FIGURE 1:

Identification of Dnt1 as a Dma1-binding protein. (A) Results of tandem mass spectrometry analysis of protein mixtures from two independent Dma1-TAP purifications (1st and 2nd) and from one Dnt1-TAP purification. (B) Confirmation of the physical association between Dma1 and Dnt1 in vivo. Lysates were prepared from unsynchronized yeast cells expressing no tags, either Dma1-GFP or Dnt1-13myc, or both Dma1-GFP and Dnt1-13myc. Dma1-GFP was immunoprecipitated, and samples were analyzed by immunoblotting using anti-GFP and anti-Myc antibodies as indicated. (C) Dma1 interacts with Dnt1 by yeast two-hybrid assay. Dma1 was fused with the DNA-binding domain of GAL4 (BD) and Dnt1 with the transcriptional activation domain of GAL4 (AD).

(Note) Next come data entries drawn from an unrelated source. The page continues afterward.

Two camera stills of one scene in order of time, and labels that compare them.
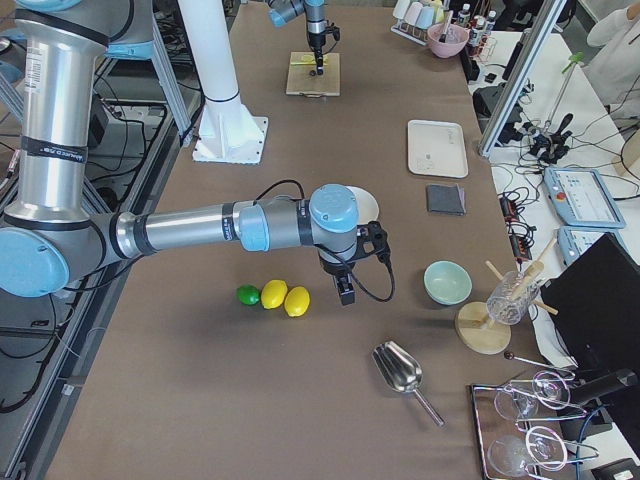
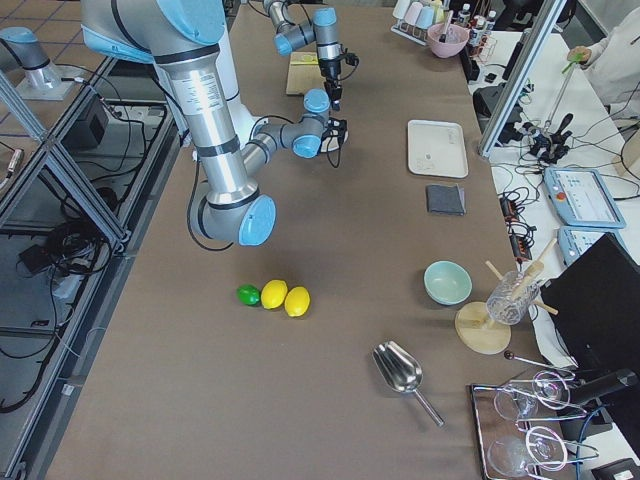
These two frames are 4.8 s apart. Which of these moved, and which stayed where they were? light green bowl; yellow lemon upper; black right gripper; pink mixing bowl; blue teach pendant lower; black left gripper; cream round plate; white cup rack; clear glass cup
Moved: black right gripper; black left gripper; cream round plate
Stayed: blue teach pendant lower; white cup rack; pink mixing bowl; clear glass cup; yellow lemon upper; light green bowl
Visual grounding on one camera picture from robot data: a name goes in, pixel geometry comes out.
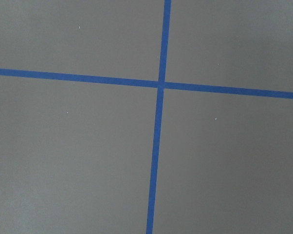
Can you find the blue tape grid lines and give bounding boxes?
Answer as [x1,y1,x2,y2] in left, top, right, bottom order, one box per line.
[0,0,293,234]

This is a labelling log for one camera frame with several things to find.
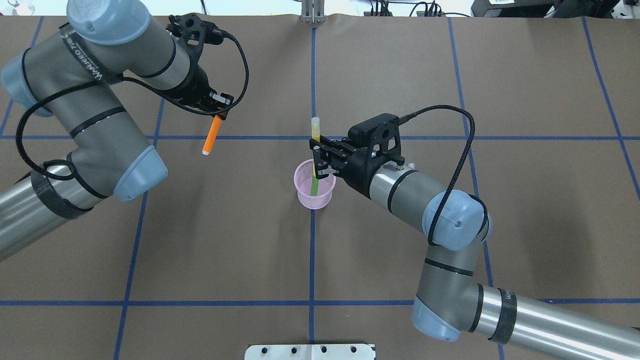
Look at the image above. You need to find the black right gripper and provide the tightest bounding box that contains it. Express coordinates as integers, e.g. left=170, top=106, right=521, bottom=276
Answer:
left=308, top=137, right=394, bottom=199

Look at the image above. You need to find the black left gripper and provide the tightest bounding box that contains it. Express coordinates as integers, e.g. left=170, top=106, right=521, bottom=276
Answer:
left=165, top=64, right=234, bottom=121

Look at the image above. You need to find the green marker pen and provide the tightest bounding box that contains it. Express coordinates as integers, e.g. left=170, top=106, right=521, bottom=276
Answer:
left=310, top=176, right=320, bottom=197

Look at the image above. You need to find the yellow marker pen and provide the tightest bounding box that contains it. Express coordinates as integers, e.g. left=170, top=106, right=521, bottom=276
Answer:
left=310, top=116, right=321, bottom=179

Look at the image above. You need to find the orange marker pen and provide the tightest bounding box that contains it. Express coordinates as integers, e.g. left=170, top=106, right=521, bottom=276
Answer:
left=201, top=115, right=223, bottom=156

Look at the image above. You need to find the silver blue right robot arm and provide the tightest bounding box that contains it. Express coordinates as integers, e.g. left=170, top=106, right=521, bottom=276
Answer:
left=310, top=137, right=640, bottom=360

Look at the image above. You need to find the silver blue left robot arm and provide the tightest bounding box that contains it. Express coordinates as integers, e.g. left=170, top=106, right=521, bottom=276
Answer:
left=1, top=0, right=238, bottom=260

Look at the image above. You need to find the pink mesh pen holder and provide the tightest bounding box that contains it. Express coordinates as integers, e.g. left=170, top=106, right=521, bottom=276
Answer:
left=293, top=159, right=337, bottom=210

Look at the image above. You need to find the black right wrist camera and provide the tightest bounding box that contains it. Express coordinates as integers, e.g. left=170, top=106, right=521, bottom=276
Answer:
left=347, top=112, right=406, bottom=167

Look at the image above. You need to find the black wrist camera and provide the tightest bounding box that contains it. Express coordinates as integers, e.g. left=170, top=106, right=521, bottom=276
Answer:
left=166, top=13, right=226, bottom=60
left=347, top=112, right=406, bottom=167

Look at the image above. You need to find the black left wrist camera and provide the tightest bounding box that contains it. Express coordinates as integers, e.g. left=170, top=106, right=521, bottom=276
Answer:
left=166, top=13, right=226, bottom=60

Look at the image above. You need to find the black left camera cable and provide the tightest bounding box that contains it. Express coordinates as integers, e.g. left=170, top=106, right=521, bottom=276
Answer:
left=15, top=30, right=250, bottom=181

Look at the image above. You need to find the black camera cable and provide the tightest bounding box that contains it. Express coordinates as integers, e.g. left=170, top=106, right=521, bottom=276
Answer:
left=15, top=30, right=250, bottom=181
left=398, top=104, right=489, bottom=246

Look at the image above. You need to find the black right camera cable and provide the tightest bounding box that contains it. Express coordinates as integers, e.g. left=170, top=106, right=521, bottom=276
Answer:
left=398, top=104, right=489, bottom=246

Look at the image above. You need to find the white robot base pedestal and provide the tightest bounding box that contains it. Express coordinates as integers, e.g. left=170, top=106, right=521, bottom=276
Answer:
left=244, top=343, right=377, bottom=360

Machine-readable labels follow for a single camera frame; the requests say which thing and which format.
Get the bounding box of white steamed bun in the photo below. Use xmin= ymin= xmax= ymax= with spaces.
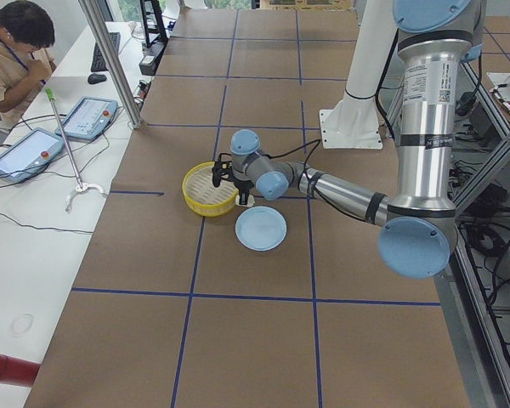
xmin=235 ymin=195 xmax=255 ymax=207

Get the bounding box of red cylinder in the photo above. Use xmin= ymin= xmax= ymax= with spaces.
xmin=0 ymin=354 xmax=40 ymax=387

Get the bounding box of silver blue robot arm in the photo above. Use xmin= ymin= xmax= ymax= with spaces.
xmin=213 ymin=1 xmax=486 ymax=279

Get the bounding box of yellow steamer basket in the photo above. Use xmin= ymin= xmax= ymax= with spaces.
xmin=182 ymin=161 xmax=238 ymax=217

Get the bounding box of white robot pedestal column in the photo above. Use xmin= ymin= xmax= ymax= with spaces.
xmin=320 ymin=0 xmax=398 ymax=150

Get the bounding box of black computer mouse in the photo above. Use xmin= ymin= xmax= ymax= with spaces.
xmin=87 ymin=73 xmax=107 ymax=85

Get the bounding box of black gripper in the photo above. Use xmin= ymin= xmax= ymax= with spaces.
xmin=234 ymin=179 xmax=252 ymax=207

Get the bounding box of black box on table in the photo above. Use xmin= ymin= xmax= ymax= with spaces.
xmin=139 ymin=42 xmax=165 ymax=77

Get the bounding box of light blue plate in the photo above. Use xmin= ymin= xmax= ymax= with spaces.
xmin=235 ymin=206 xmax=287 ymax=252

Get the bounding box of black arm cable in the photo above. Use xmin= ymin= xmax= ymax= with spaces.
xmin=267 ymin=138 xmax=324 ymax=184

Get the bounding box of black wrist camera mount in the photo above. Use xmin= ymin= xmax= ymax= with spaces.
xmin=212 ymin=153 xmax=235 ymax=188

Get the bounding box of aluminium frame post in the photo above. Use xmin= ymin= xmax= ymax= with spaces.
xmin=78 ymin=0 xmax=142 ymax=129

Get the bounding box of black keyboard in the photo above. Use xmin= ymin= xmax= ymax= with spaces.
xmin=90 ymin=31 xmax=122 ymax=73

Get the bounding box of far blue teach pendant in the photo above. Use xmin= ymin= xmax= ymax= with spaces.
xmin=61 ymin=96 xmax=118 ymax=142

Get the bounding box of person in beige shirt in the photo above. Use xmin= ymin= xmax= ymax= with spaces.
xmin=0 ymin=1 xmax=56 ymax=124

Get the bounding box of near blue teach pendant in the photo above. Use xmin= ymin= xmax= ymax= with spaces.
xmin=0 ymin=127 xmax=65 ymax=182

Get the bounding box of blue teach pendant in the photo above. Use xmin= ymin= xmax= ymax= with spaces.
xmin=61 ymin=96 xmax=118 ymax=142
xmin=0 ymin=127 xmax=65 ymax=182

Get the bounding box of metal reacher grabber stick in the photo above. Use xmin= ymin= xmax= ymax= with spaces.
xmin=44 ymin=86 xmax=107 ymax=213

S. cerevisiae host strain PJ69-4A was cotransformed with plasmids as indicated, and growth on synthetic defined medium/−Leu, −Trp and synthetic defined medium/−Leu, −Trp, −His, +2 mM 3-aminotriazole is shown (left). As controls, coexpressions of Dma1 and empty AD vector and of empty BD vector with Dnt1 (negative control) or an AD fusion with S. pombe Sid4 (positive control) are shown. The two-hybrid interaction between Dma1 and Sid4 has been shown previously (Guertin et al., 2002b). Mean β-galactosidase activity units from liquid β-galactosidase assay are also shown (right). Error bars, SD from three independent experiments.